Entre alusiones a su entrevista en campaña con el corresponsal de The New York Herald, en la carta póstuma a Mercado impugna “la actividad anexionista, menos temible por la poca realidad de los aspirantes”, y a “la especie curial, sin cintura ni creación, que por disfraz cómodo de su complacencia o sumisión a España, le piden sin fe la autonomía de Cuba, contenta solo de que haya un amo, yanqui o español, que les mantenga, o les cree, en premio de su oficios de celestinos, la posición de prohombres, desdeñosos de la masa pujante,–la masa mestiza, hábil y conmovedora, del país,–la masa inteligente y creadora de blancos y de negros” (Ep., V, 250-251). También por eso afirma que todo cuanto había hecho, y haría, era para impedir la expansión de los Estados Unidos.

Lamentablemente, el gobierno de la República en Armas se constituyó sin la presencia de quien había expresado su identificación con los pobres de la tierra. Su muerte privó a Cuba del guía que habría tenido también para ella la claridad con que en “Nuestra América” (1891) sintetizó un ideal incumplido en las repúblicas que se habían instaurado en la región: “Con los oprimidos había que hacer causa común, para afianzar el sistema opuesto a los intereses y hábitos de mando de los opresores” (O.C.,VI. 19).

Por muchas razones él y su pensamiento perduran, y ninguna oscuridad podrá ocultar su vigencia. Al rendirle homenaje por la tragedia del 19 de mayo de 1895 se piensa, sobre todo, en el 28 de enero de 1853, comienzo de una vida que no cesa. Que no cesará.


NOTAS BIBLIOGRÁFICAS

1 Para mayor fidelidad textual las cartas de Martí se citan por su Epistolario [Ep.], La Habana, 1993; los tomos se indican con números romanos, y con arábigos las páginas.

2 Otros textos de Martí se citan por sus Obras completas [O.C.], La Habana, 1963-1966 (con reimpresiones), y los tomos y las páginas se indican también con números romanos y arábigos, respectivamente.

3 Ese discurso, para cuyo tratamiento falta aquí espacio, lo trato en “Leer la Lectura”, texto incluido en mi libro Ensayos sencillos con José Martí, La Habana, 2012, pp. 4-23.

4 Al tema he dedicado, entre otros acercamientos, “José Martí y Máximo Gómez: en el camino de la hermandad”, José Martí, con el remo de proa, La Habana, 1990, pp. 156-182, y “José Martí: una carta programa”.

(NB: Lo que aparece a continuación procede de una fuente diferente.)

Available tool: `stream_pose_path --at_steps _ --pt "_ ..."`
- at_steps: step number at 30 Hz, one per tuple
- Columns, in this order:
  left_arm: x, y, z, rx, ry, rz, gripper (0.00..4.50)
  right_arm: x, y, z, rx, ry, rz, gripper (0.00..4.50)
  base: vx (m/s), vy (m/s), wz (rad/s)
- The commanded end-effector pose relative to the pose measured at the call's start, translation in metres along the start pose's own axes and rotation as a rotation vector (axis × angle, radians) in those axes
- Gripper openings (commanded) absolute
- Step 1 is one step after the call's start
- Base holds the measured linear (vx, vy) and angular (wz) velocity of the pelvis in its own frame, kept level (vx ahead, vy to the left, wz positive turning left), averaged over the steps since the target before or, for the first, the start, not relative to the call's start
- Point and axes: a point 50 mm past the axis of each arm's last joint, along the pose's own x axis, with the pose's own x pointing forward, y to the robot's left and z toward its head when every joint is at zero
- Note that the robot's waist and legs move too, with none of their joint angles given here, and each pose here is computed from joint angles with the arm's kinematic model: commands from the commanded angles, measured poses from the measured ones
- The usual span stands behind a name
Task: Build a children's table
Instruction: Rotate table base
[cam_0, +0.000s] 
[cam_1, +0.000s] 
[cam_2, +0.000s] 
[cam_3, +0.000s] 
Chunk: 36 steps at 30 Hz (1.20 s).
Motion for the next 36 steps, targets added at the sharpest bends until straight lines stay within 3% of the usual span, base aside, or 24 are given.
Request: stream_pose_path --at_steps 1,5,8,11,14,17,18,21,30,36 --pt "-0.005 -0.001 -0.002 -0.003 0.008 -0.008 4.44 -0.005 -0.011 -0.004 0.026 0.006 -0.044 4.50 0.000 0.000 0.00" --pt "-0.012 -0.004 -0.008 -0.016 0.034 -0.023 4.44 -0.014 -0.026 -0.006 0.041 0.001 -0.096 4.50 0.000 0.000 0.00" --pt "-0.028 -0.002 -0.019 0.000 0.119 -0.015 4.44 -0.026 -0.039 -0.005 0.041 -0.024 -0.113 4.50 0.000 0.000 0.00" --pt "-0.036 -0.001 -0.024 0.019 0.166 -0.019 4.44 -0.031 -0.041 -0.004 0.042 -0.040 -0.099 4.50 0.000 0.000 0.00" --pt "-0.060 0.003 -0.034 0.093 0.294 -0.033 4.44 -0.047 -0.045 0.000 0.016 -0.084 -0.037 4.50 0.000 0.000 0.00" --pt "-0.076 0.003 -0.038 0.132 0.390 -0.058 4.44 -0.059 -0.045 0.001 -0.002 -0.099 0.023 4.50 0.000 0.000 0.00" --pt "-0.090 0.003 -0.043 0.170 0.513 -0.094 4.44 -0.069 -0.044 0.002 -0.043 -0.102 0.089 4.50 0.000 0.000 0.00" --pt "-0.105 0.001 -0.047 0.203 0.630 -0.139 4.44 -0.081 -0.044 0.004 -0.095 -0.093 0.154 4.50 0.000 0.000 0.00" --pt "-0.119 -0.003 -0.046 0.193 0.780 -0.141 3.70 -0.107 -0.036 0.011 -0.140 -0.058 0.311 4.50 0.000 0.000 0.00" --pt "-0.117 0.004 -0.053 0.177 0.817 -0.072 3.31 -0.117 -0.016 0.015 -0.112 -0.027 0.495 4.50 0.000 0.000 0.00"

5 La edición más reciente del texto de Méndez (Acerca de “La Mejorana” y “Dos Ríos) se halla en José Martí. Valoración múltiple, La Habana, 2007, t. 1, pp. 177-189; las citas empleadas se hallan en pp. 188, 189 y 183, respectivamente. En torno al tema abundo en “Sobre la presencia de Antonio Maceo en el Diario de campaña de José Martí”, Ensayos sencillos…, cit. en n. 2, pp. 44-63.